I understand this is how it was done in the past.
This is out of curiosity, but I know that it's a big no-no to have a second N/G bond, and in this case, this would be one.
What's the risk for the rest of the house at this point?
It would be a problem if it was a 4-wire plug and the strap/wire was connecting the neutral and ground at the dryer. The problem is the same problem that would affect a sub panel that didn't have the bonding jumper removed between the neutral and ground buss bars.
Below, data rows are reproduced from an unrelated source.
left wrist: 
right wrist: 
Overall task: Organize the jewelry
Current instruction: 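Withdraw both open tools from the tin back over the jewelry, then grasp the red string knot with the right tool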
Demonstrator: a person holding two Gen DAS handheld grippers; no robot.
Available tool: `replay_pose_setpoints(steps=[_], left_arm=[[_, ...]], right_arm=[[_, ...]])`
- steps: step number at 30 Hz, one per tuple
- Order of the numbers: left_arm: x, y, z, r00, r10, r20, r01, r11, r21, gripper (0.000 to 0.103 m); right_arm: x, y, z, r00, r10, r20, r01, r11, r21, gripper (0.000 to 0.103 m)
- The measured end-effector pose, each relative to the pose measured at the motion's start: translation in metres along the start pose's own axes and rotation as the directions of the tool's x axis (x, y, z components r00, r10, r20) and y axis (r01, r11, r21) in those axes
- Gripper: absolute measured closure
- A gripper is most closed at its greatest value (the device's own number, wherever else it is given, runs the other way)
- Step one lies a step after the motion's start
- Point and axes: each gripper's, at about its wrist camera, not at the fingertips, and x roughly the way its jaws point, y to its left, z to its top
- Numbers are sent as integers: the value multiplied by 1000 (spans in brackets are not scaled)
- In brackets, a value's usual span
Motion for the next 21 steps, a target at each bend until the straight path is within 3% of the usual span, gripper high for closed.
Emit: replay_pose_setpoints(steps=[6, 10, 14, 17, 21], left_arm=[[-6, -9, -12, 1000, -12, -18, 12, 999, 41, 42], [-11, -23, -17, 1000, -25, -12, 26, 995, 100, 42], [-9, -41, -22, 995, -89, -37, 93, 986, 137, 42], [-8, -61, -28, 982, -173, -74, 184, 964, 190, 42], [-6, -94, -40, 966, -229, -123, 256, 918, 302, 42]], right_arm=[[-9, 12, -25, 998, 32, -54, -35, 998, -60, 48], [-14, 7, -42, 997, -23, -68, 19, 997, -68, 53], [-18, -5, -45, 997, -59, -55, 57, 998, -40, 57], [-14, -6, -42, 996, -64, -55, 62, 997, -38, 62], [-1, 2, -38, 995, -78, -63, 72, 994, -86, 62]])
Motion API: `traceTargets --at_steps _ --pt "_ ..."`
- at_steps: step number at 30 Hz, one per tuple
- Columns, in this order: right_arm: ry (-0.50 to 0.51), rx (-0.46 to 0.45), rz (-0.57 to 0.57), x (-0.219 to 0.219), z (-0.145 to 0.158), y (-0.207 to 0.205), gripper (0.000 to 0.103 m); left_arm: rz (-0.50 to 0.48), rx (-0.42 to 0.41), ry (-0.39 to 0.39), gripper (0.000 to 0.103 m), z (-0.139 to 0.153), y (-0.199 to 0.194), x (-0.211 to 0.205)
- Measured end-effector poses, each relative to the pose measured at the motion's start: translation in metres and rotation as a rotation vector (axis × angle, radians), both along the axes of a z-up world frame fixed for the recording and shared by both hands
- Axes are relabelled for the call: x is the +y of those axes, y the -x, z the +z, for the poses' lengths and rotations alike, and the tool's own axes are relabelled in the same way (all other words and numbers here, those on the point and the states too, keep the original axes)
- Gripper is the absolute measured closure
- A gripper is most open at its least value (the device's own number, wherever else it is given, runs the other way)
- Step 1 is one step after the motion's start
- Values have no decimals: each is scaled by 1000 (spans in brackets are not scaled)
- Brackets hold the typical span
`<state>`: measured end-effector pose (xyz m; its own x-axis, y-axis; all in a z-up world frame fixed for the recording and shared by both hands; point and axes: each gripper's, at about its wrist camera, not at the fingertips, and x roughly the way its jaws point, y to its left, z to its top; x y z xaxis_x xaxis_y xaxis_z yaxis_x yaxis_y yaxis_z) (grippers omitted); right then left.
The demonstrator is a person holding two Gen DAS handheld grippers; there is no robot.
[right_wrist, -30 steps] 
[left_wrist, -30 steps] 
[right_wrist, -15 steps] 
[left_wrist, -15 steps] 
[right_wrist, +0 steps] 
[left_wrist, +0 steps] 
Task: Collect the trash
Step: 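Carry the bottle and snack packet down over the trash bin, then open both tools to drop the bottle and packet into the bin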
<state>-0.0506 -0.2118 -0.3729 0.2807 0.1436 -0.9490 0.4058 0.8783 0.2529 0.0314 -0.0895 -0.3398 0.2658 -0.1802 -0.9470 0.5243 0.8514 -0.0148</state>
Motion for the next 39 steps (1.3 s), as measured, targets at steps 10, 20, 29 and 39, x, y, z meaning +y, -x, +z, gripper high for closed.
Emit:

A possible scenario would be if equipment grounds and neutrals are tied to different buss bars at the panel. The equipment ground buss bar is directly attached to the wire headed to the ground bar. The main bonding jumper between the ground and neutral buss bar becomes loose or otherwise separates. If the dryer was 4-wire with the N-G bonded at the dryer, any current from the neutral bus bar would flow through the dryer's neutral, back to the panel with the dryer's equipment ground, and then to the ground rod. Well, it would do that until the wire melted or the house burned down.
Farfetched example, but it could happen. And I'm sure there are many homes that are improperly installed. The only saving factor is that in order for the problem to show itself, something bad has to happen elsewhere.
said by cdru:Damnit, yes yes, it's so obvious, but only when you think clearly
If there is only 3 wires, it's not a 2nd neutral-ground bond. It's just the neutral touching itself.